── THE INPUT ──

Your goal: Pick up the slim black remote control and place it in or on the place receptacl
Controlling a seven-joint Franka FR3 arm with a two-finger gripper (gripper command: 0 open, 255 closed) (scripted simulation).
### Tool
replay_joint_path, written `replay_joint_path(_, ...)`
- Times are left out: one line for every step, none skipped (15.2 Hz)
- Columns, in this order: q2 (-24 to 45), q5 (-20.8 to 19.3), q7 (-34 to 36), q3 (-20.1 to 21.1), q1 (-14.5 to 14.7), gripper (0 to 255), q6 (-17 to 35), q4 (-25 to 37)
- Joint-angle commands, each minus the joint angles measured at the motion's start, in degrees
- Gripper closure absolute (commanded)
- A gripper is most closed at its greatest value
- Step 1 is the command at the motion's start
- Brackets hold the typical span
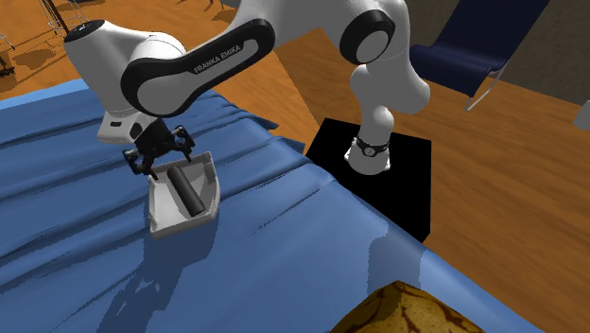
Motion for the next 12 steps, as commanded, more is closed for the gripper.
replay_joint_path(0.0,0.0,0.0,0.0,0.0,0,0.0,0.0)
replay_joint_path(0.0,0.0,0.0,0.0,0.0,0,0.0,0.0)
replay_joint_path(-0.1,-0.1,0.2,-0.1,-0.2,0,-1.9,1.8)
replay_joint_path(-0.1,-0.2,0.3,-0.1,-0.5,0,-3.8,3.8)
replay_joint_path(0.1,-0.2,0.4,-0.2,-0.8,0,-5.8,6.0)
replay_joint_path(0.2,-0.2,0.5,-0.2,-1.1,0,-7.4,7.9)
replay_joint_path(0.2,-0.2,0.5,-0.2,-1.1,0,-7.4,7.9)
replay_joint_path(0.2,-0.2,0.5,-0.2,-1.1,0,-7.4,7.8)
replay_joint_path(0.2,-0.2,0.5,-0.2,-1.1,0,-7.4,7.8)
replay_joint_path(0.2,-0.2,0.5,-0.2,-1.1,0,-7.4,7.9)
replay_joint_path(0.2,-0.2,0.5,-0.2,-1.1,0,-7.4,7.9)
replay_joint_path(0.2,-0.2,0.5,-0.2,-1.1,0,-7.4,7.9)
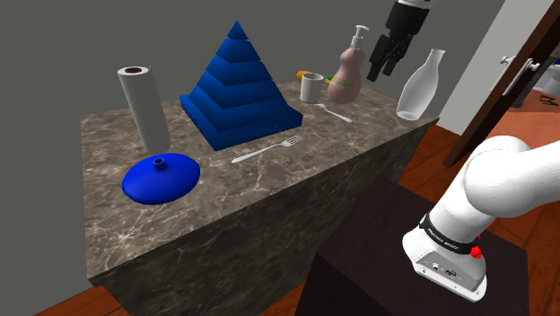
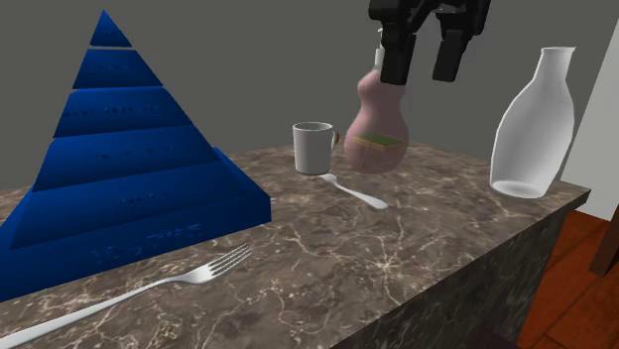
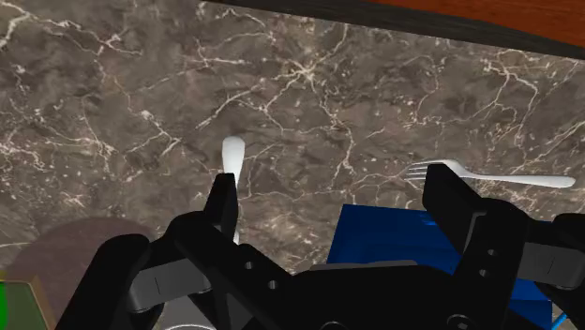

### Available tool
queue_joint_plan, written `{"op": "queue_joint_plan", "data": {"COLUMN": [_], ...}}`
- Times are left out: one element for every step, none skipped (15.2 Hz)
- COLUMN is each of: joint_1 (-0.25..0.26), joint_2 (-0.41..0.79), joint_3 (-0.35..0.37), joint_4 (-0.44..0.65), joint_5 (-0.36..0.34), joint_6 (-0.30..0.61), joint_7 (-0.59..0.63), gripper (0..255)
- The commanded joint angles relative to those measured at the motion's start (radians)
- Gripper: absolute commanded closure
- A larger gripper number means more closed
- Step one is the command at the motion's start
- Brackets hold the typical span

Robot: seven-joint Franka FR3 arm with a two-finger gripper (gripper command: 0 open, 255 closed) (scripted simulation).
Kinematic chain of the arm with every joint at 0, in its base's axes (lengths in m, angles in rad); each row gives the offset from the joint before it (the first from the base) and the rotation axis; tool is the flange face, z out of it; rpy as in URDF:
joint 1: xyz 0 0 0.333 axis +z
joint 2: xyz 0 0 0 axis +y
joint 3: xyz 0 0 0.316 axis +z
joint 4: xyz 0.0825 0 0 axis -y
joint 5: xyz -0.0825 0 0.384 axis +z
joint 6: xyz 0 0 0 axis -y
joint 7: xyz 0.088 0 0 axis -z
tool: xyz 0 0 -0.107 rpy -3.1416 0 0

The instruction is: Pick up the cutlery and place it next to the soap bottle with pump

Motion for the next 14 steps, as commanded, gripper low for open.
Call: {"op": "queue_joint_plan", "data": {"joint_1": [0.000,0.017,0.035,0.052,0.070,0.087,0.103,0.120,0.136,0.151,0.166,0.181,0.196,0.210], "joint_2": [0.000,0.034,0.068,0.102,0.136,0.170,0.204,0.237,0.270,0.302,0.334,0.365,0.396,0.426], "joint_3": [0.000,-0.003,-0.006,-0.009,-0.011,-0.012,-0.013,-0.013,-0.013,-0.012,-0.010,-0.008,-0.005,-0.001], "joint_4": [0.000,0.005,0.011,0.017,0.024,0.032,0.040,0.049,0.058,0.068,0.077,0.087,0.097,0.107], "joint_5": [0.000,-0.002,-0.004,-0.006,-0.008,-0.009,-0.010,-0.010,-0.010,-0.011,-0.011,-0.011,-0.011,-0.011], "joint_6": [0.000,0.024,0.047,0.069,0.090,0.111,0.130,0.149,0.167,0.185,0.201,0.217,0.233,0.247], "joint_7": [0.000,-0.035,-0.070,-0.105,-0.139,-0.174,-0.208,-0.242,-0.276,-0.310,-0.343,-0.376,-0.409,-0.441], "gripper": [0,0,0,0,0,0,0,0,0,0,0,0,0,0]}}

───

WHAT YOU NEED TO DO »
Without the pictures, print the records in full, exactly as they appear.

OUTPUT OF THE TASK »
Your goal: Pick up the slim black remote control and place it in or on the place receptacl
Controlling a seven-joint Franka FR3 arm with a two-finger gripper (gripper command: 0 open, 255 closed) (scripted simulation).
### Tool
replay_joint_path, written `replay_joint_path(_, ...)`
- Times are left out: one line for every step, none skipped (15.2 Hz)
- Columns, in this order: q2 (-24 to 45), q5 (-20.8 to 19.3), q7 (-34 to 36), q3 (-20.1 to 21.1), q1 (-14.5 to 14.7), gripper (0 to 255), q6 (-17 to 35), q4 (-25 to 37)
- Joint-angle commands, each minus the joint angles measured at the motion's start, in degrees
- Gripper closure absolute (commanded)
- A gripper is most closed at its greatest value
- Step 1 is the command at the motion's start
- Brackets hold the typical span
Motion for the next 12 steps, as commanded, more is closed for the gripper.
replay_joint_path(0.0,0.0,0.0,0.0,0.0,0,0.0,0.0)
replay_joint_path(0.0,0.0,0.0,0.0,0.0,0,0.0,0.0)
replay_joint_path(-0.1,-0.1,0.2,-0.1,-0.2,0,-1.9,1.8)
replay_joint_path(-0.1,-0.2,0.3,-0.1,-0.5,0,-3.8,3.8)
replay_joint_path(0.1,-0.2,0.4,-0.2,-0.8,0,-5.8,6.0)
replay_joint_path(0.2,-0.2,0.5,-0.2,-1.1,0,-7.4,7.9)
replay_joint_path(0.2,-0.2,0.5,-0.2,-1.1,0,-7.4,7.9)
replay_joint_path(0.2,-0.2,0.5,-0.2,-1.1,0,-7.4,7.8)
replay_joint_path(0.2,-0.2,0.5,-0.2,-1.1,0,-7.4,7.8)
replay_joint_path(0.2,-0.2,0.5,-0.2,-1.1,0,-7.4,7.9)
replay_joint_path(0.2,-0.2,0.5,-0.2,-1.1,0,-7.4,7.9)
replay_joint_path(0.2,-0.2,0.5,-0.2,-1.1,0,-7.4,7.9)

### Available tool
queue_joint_plan, written `{"op": "queue_joint_plan", "data": {"COLUMN": [_], ...}}`
- Times are left out: one element for every step, none skipped (15.2 Hz)
- COLUMN is each of: joint_1 (-0.25..0.26), joint_2 (-0.41..0.79), joint_3 (-0.35..0.37), joint_4 (-0.44..0.65), joint_5 (-0.36..0.34), joint_6 (-0.30..0.61), joint_7 (-0.59..0.63), gripper (0..255)
- The commanded joint angles relative to those measured at the motion's start (radians)
- Gripper: absolute commanded closure
- A larger gripper number means more closed
- Step one is the command at the motion's start
- Brackets hold the typical span

Robot: seven-joint Franka FR3 arm with a two-finger gripper (gripper command: 0 open, 255 closed) (scripted simulation).
Kinematic chain of the arm with every joint at 0, in its base's axes (lengths in m, angles in rad); each row gives the offset from the joint before it (the first from the base) and the rotation axis; tool is the flange face, z out of it; rpy as in URDF:
joint 1: xyz 0 0 0.333 axis +z
joint 2: xyz 0 0 0 axis +y
joint 3: xyz 0 0 0.316 axis +z
joint 4: xyz 0.0825 0 0 axis -y
joint 5: xyz -0.0825 0 0.384 axis +z
joint 6: xyz 0 0 0 axis -y
joint 7: xyz 0.088 0 0 axis -z
tool: xyz 0 0 -0.107 rpy -3.1416 0 0

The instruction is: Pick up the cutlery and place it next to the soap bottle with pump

Motion for the next 14 steps, as commanded, gripper low for open.
Call: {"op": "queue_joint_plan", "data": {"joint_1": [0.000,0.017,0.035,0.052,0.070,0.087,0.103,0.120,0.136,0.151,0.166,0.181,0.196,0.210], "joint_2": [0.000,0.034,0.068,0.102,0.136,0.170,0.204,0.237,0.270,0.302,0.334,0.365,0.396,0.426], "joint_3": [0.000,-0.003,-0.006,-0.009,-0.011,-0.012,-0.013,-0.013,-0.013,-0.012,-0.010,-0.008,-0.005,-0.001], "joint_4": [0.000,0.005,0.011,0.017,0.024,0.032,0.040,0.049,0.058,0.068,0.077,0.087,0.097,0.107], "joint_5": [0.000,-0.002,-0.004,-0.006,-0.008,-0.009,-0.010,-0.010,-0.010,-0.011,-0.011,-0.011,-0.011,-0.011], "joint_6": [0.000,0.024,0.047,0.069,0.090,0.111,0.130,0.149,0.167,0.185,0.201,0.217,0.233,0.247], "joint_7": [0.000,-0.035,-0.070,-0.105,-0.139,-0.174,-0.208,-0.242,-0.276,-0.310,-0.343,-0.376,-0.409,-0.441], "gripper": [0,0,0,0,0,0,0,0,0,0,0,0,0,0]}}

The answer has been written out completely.